The data:

● ● ● ● ● ● ●

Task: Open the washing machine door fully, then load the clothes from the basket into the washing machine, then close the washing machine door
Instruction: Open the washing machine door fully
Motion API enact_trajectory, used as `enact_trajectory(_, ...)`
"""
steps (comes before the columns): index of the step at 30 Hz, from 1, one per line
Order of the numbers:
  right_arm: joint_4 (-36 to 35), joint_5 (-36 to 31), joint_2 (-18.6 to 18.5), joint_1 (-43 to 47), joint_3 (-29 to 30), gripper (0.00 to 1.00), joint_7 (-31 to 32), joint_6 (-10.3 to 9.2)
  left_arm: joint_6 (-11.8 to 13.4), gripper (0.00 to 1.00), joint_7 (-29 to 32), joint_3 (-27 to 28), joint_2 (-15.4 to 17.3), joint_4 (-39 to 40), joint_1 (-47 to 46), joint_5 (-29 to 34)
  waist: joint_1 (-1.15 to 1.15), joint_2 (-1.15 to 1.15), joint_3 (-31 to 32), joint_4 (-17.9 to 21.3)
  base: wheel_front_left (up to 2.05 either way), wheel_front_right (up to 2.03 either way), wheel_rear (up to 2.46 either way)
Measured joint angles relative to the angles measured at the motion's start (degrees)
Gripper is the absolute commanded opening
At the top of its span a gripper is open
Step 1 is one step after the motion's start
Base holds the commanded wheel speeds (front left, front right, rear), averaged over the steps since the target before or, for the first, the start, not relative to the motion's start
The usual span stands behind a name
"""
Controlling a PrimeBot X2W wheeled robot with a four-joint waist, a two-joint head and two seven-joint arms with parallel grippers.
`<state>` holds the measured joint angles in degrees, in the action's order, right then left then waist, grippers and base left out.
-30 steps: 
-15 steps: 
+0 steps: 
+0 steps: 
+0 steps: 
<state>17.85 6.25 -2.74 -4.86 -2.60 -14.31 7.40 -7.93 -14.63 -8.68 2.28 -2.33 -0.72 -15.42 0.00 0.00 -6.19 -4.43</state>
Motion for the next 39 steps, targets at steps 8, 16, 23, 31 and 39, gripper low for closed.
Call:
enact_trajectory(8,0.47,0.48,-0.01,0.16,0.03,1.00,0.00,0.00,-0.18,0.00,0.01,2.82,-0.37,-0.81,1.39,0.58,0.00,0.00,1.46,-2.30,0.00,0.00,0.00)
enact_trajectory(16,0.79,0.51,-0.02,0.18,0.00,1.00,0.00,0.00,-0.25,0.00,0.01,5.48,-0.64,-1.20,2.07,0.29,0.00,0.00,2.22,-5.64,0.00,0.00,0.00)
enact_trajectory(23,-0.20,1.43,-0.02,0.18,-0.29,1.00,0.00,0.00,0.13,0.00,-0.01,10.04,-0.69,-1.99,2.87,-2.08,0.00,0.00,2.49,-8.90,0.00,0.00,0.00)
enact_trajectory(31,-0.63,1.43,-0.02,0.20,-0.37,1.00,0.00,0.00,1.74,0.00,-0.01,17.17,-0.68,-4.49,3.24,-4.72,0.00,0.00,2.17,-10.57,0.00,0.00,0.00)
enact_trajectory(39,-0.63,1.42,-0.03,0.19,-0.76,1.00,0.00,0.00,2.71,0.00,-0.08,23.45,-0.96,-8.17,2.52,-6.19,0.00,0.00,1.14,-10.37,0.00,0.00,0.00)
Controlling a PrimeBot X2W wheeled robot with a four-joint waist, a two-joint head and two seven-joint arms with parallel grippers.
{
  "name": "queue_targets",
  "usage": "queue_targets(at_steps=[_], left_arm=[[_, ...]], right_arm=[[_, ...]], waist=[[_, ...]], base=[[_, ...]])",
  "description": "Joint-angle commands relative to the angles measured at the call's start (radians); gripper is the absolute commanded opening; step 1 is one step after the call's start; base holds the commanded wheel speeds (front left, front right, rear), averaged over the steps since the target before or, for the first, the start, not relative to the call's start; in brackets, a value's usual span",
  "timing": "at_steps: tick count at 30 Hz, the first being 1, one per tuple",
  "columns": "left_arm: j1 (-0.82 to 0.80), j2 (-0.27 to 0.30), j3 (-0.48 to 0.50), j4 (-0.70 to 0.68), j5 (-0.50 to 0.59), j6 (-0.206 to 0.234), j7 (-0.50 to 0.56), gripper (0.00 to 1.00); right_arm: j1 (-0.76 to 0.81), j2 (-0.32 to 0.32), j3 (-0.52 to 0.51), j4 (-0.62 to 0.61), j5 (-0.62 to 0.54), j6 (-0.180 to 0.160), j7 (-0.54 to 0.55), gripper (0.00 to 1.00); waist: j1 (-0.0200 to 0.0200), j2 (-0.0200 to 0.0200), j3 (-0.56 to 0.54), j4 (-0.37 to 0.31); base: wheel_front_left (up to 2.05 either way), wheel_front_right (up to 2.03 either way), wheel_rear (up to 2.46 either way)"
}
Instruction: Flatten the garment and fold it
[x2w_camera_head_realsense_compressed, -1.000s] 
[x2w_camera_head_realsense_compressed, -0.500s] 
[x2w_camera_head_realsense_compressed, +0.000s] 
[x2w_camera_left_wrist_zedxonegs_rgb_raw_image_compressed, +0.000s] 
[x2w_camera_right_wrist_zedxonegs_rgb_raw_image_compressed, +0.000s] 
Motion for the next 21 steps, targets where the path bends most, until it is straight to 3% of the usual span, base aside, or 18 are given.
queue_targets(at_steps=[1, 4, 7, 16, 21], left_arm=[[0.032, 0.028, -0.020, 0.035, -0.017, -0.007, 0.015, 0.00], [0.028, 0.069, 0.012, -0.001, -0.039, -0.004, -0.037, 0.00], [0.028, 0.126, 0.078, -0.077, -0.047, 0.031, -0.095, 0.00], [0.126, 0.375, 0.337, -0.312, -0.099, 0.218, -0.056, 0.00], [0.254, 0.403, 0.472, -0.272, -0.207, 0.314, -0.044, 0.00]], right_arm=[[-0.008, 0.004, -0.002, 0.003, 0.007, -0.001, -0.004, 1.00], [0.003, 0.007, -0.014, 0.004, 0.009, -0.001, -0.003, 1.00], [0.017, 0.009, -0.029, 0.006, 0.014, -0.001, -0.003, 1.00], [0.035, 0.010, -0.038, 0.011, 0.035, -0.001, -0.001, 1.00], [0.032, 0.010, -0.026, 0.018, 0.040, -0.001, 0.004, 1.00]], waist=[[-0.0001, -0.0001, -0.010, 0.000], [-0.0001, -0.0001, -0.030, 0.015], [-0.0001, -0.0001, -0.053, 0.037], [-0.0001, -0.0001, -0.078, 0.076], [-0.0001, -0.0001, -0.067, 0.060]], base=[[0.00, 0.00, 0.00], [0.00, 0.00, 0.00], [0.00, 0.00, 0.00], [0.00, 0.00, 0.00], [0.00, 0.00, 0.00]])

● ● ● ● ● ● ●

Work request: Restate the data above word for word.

Answer below:
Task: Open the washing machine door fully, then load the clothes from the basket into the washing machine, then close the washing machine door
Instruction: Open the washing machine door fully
Motion API enact_trajectory, used as `enact_trajectory(_, ...)`
"""
steps (comes before the columns): index of the step at 30 Hz, from 1, one per line
Order of the numbers:
  right_arm: joint_4 (-36 to 35), joint_5 (-36 to 31), joint_2 (-18.6 to 18.5), joint_1 (-43 to 47), joint_3 (-29 to 30), gripper (0.00 to 1.00), joint_7 (-31 to 32), joint_6 (-10.3 to 9.2)
  left_arm: joint_6 (-11.8 to 13.4), gripper (0.00 to 1.00), joint_7 (-29 to 32), joint_3 (-27 to 28), joint_2 (-15.4 to 17.3), joint_4 (-39 to 40), joint_1 (-47 to 46), joint_5 (-29 to 34)
  waist: joint_1 (-1.15 to 1.15), joint_2 (-1.15 to 1.15), joint_3 (-31 to 32), joint_4 (-17.9 to 21.3)
  base: wheel_front_left (up to 2.05 either way), wheel_front_right (up to 2.03 either way), wheel_rear (up to 2.46 either way)
Measured joint angles relative to the angles measured at the motion's start (degrees)
Gripper is the absolute commanded opening
At the top of its span a gripper is open
Step 1 is one step after the motion's start
Base holds the commanded wheel speeds (front left, front right, rear), averaged over the steps since the target before or, for the first, the start, not relative to the motion's start
The usual span stands behind a name
"""
Controlling a PrimeBot X2W wheeled robot with a four-joint waist, a two-joint head and two seven-joint arms with parallel grippers.
`<state>` holds the measured joint angles in degrees, in the action's order, right then left then waist, grippers and base left out.
-30 steps: 
-15 steps: 
+0 steps: 
+0 steps: 
+0 steps: 
<state>17.85 6.25 -2.74 -4.86 -2.60 -14.31 7.40 -7.93 -14.63 -8.68 2.28 -2.33 -0.72 -15.42 0.00 0.00 -6.19 -4.43</state>
Motion for the next 39 steps, targets at steps 8, 16, 23, 31 and 39, gripper low for closed.
Call:
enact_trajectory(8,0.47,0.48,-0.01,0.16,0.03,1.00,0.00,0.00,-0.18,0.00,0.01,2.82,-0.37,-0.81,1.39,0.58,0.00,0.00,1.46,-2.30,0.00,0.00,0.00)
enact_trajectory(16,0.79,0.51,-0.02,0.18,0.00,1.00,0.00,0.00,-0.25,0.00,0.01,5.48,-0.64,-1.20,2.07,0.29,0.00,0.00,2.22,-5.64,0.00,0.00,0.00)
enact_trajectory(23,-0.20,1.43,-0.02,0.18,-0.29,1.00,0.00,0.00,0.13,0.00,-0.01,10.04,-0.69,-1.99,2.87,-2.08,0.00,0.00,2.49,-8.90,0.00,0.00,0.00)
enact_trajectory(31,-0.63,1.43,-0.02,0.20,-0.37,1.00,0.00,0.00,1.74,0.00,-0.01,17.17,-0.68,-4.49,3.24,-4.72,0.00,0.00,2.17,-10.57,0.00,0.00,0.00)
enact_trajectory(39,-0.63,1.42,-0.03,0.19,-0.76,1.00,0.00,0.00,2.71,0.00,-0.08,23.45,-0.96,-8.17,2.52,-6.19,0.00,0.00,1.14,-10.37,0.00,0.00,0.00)
Controlling a PrimeBot X2W wheeled robot with a four-joint waist, a two-joint head and two seven-joint arms with parallel grippers.
{
  "name": "queue_targets",
  "usage": "queue_targets(at_steps=[_], left_arm=[[_, ...]], right_arm=[[_, ...]], waist=[[_, ...]], base=[[_, ...]])",
  "description": "Joint-angle commands relative to the angles measured at the call's start (radians); gripper is the absolute commanded opening; step 1 is one step after the call's start; base holds the commanded wheel speeds (front left, front right, rear), averaged over the steps since the target before or, for the first, the start, not relative to the call's start; in brackets, a value's usual span",
  "timing": "at_steps: tick count at 30 Hz, the first being 1, one per tuple",
  "columns": "left_arm: j1 (-0.82 to 0.80), j2 (-0.27 to 0.30), j3 (-0.48 to 0.50), j4 (-0.70 to 0.68), j5 (-0.50 to 0.59), j6 (-0.206 to 0.234), j7 (-0.50 to 0.56), gripper (0.00 to 1.00); right_arm: j1 (-0.76 to 0.81), j2 (-0.32 to 0.32), j3 (-0.52 to 0.51), j4 (-0.62 to 0.61), j5 (-0.62 to 0.54), j6 (-0.180 to 0.160), j7 (-0.54 to 0.55), gripper (0.00 to 1.00); waist: j1 (-0.0200 to 0.0200), j2 (-0.0200 to 0.0200), j3 (-0.56 to 0.54), j4 (-0.37 to 0.31); base: wheel_front_left (up to 2.05 either way), wheel_front_right (up to 2.03 either way), wheel_rear (up to 2.46 either way)"
}
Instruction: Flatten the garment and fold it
[x2w_camera_head_realsense_compressed, -1.000s] 
[x2w_camera_head_realsense_compressed, -0.500s] 
[x2w_camera_head_realsense_compressed, +0.000s] 
[x2w_camera_left_wrist_zedxonegs_rgb_raw_image_compressed, +0.000s] 
[x2w_camera_right_wrist_zedxonegs_rgb_raw_image_compressed, +0.000s] 
Motion for the next 21 steps, targets where the path bends most, until it is straight to 3% of the usual span, base aside, or 18 are given.
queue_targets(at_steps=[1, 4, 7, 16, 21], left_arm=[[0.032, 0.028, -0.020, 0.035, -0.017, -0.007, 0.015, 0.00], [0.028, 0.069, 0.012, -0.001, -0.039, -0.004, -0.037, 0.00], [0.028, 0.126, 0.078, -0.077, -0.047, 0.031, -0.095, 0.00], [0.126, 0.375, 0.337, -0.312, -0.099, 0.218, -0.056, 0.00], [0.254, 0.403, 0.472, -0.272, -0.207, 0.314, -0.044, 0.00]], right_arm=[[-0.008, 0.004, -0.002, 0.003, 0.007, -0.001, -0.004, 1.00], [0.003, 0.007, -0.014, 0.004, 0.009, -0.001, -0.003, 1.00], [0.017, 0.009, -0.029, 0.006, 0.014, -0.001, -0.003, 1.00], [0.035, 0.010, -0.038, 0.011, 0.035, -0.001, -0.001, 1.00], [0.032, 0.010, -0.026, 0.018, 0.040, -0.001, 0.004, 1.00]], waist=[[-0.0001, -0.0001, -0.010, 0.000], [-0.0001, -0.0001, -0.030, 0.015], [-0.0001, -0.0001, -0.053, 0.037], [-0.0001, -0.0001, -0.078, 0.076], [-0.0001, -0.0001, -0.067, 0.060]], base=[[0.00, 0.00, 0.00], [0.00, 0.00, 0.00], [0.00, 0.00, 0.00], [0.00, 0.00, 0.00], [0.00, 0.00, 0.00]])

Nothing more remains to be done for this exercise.